Ascânio enumerou ainda outros aspectos fundamentais, além do apuro técnico, como ética e humildade:
— A humildade é outra questão fundamental. As críticas nos ensinam muito. É preciso corrigir erros sem sentir vergonha por isso. A correção nos dá mais credibilidade. E, acima de tudo, os nossos jornalistas devem estar comprometidos com a ética, pois, sem ela, não se faz um jornal de boa qualidade.
Sobre a importância do redesenho do GLOBO, Ascânio destacou que o novo projeto gráfico é uma forma de tornar a leitura mais agradável e mais prazerosa para o leitor . Não há, de acordo com o diretor de Redação, relação direta com as vendas, que dependem mais do conteúdo oferecido.
— O redesenho do jornal é uma aposta nesta plataforma, em sua personalidade e caráter.
Para Ricardo Gandour, do “Estadão”, há uma relação de semelhança entre jornais e as redes sociais.
— De uma certa forma, a carteira de assinantes é algo parecido com os seguidores e curtidores das redes sociais. Nós sempre estivemos no negócio de curtidores, mobilizadores e seguidores. Nós, jornalistas, sempre fomos os intermediários entre a informação e o leitor. Nos últimos dez, 15 anos, esta hiperconexão permite às pessoas terem acesso direto à informação, sem intermediação. Qual é o antídoto? É agregar valor à informação. A hiperconectividade leva à abundância, que é a antessala da saturação e da dispersão total. A abundância pode levar à alienação, em que a pessoa não sabe como se posicionar.

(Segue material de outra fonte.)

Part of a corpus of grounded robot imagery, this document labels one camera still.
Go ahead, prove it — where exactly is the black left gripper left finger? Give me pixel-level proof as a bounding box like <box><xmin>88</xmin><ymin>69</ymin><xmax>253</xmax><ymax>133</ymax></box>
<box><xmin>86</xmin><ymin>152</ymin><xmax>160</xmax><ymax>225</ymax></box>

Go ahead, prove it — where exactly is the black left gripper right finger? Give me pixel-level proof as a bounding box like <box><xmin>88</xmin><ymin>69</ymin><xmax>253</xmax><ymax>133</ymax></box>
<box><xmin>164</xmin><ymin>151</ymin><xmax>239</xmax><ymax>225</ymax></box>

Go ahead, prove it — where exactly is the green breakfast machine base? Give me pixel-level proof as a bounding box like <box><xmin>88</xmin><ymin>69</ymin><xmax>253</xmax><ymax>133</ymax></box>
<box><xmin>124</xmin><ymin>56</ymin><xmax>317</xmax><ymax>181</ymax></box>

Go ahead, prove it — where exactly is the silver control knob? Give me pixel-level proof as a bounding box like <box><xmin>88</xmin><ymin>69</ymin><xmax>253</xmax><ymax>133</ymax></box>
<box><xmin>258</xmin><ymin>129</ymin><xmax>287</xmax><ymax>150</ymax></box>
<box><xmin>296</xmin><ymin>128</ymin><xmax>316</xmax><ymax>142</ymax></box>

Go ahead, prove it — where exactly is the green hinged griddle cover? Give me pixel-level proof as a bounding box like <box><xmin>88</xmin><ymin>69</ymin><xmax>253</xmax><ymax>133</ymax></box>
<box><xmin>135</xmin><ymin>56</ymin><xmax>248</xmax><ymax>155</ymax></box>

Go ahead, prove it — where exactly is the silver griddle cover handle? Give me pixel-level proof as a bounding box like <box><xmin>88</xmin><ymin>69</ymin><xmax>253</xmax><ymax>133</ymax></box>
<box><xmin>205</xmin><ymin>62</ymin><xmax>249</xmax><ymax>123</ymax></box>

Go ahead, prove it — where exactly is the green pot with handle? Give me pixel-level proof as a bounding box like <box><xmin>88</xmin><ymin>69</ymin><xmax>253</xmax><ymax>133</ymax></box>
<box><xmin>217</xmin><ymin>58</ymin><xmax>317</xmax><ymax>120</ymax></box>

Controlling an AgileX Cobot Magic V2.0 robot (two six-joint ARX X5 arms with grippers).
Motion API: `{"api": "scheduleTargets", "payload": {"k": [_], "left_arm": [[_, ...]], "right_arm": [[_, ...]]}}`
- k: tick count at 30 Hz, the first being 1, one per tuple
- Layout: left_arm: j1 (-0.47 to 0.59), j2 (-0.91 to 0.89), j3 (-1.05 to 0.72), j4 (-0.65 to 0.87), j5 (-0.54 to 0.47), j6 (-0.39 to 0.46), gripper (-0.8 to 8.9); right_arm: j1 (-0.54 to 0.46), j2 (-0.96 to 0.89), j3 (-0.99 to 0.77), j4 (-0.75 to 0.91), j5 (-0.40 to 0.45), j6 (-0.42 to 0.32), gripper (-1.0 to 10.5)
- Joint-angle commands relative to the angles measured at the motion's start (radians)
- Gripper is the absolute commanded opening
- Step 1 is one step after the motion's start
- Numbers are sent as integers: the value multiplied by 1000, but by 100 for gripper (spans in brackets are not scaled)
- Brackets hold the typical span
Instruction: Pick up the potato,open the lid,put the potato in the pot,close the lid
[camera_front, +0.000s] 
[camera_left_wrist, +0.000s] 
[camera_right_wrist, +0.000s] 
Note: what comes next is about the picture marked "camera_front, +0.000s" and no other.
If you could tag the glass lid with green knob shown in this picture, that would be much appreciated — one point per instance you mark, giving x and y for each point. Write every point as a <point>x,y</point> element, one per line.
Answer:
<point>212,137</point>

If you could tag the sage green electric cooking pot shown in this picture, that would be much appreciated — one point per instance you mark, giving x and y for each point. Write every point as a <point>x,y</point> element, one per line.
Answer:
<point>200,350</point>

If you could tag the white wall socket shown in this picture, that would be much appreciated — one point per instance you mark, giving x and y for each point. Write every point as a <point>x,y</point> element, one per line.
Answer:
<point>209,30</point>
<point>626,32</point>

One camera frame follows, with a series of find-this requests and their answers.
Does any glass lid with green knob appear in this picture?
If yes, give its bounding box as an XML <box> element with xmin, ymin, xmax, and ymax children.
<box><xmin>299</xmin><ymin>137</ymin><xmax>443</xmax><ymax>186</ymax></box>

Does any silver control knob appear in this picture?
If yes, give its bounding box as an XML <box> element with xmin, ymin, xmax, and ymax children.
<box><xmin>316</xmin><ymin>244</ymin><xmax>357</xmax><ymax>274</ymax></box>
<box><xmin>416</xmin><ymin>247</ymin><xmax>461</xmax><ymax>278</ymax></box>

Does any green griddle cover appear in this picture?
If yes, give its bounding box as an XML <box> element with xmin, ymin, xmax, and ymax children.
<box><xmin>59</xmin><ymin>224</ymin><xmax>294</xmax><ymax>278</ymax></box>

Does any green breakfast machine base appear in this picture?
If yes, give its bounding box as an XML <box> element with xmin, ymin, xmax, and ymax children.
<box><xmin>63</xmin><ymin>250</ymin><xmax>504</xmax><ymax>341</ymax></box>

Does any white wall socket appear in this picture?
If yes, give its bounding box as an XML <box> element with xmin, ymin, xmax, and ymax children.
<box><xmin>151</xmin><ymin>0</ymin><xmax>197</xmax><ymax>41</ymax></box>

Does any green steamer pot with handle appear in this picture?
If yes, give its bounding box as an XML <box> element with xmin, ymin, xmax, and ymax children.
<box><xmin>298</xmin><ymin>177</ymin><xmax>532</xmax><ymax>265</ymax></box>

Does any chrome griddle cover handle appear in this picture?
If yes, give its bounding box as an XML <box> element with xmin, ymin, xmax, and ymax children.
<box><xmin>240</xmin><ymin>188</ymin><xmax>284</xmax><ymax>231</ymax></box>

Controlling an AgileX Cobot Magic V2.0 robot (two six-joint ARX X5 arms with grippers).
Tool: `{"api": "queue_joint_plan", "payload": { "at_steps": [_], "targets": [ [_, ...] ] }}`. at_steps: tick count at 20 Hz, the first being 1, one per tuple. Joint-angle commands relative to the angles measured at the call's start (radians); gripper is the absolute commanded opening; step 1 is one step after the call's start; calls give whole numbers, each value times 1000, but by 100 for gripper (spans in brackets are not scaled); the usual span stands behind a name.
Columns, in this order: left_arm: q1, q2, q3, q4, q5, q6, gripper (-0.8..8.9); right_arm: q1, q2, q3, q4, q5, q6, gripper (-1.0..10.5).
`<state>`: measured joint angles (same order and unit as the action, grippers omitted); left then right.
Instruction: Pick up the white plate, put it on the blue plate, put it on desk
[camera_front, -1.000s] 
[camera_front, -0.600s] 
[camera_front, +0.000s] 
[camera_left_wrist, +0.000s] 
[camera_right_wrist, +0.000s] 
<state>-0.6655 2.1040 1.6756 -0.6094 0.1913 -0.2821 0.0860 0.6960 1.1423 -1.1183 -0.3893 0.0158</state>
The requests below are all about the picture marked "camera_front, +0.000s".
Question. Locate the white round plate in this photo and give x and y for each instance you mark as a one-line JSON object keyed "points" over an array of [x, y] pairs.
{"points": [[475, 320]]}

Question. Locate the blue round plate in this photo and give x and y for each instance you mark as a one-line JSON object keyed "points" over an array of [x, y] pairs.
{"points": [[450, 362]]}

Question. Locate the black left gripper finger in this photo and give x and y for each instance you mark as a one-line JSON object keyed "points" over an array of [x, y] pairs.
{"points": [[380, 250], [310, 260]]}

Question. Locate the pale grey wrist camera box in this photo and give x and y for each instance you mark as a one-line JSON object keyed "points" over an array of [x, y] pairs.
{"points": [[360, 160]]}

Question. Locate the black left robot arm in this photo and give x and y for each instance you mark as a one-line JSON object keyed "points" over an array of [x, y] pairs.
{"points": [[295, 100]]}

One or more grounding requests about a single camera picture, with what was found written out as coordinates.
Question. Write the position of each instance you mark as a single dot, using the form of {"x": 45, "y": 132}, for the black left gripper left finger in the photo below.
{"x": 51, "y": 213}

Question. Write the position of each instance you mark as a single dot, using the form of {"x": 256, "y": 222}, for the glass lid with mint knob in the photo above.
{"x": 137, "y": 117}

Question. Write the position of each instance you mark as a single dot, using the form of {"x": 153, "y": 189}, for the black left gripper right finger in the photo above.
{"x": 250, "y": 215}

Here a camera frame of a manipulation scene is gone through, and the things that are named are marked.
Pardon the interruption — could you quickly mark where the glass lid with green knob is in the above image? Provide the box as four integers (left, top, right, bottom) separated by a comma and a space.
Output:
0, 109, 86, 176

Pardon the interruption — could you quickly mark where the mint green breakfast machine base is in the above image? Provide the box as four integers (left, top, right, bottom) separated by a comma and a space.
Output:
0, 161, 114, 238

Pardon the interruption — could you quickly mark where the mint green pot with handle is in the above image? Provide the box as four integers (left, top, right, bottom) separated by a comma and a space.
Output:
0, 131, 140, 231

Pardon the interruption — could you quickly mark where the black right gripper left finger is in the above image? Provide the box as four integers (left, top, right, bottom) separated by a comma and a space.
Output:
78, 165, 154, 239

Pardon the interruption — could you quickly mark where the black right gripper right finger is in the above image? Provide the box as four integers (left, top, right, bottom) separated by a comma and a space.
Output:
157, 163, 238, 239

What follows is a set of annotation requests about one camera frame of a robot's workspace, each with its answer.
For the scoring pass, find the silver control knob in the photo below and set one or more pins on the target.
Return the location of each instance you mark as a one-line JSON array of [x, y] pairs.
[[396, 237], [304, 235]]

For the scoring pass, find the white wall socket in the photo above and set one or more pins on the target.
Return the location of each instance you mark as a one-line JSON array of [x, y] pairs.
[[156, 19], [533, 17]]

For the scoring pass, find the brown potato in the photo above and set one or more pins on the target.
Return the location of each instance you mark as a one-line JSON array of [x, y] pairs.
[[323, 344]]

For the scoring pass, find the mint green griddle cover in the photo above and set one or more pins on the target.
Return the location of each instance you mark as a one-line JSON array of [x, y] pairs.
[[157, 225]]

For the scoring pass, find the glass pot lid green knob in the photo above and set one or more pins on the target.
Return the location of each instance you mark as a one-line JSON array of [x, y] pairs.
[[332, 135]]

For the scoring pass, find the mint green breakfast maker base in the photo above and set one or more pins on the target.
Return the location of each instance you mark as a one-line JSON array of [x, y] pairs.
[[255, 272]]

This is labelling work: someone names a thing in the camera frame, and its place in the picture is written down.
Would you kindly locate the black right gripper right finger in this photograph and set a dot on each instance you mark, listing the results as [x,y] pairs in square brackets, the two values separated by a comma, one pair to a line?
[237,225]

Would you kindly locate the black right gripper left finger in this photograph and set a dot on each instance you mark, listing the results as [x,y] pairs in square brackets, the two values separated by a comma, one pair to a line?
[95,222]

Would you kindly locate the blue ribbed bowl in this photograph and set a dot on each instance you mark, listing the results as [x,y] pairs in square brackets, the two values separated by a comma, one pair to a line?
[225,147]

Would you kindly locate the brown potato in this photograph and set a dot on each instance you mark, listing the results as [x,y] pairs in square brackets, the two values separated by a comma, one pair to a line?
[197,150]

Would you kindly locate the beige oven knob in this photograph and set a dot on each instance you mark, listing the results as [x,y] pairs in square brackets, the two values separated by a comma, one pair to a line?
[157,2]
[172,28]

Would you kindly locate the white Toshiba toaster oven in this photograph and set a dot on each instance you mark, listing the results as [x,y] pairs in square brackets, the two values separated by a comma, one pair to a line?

Nesse mundo abundante e saturado, acrescenta Gandour, o papel dos jornais é de ser guias, ou seja, de selecionar, contextualizar e servir ao ser humano:
— O GLOBO redesenhado vai prestar um serviço público, é um esforço para melhorar o servir. Vamos conviver por muito tempo com o jornal impresso até onde a vista alcance. A tecnologia não pode nos fazer esquecer que, do lado de lá, tem um ser humano. O meio é digital, mas a vida é analógica. O meio digital tem que estar a serviço da vida.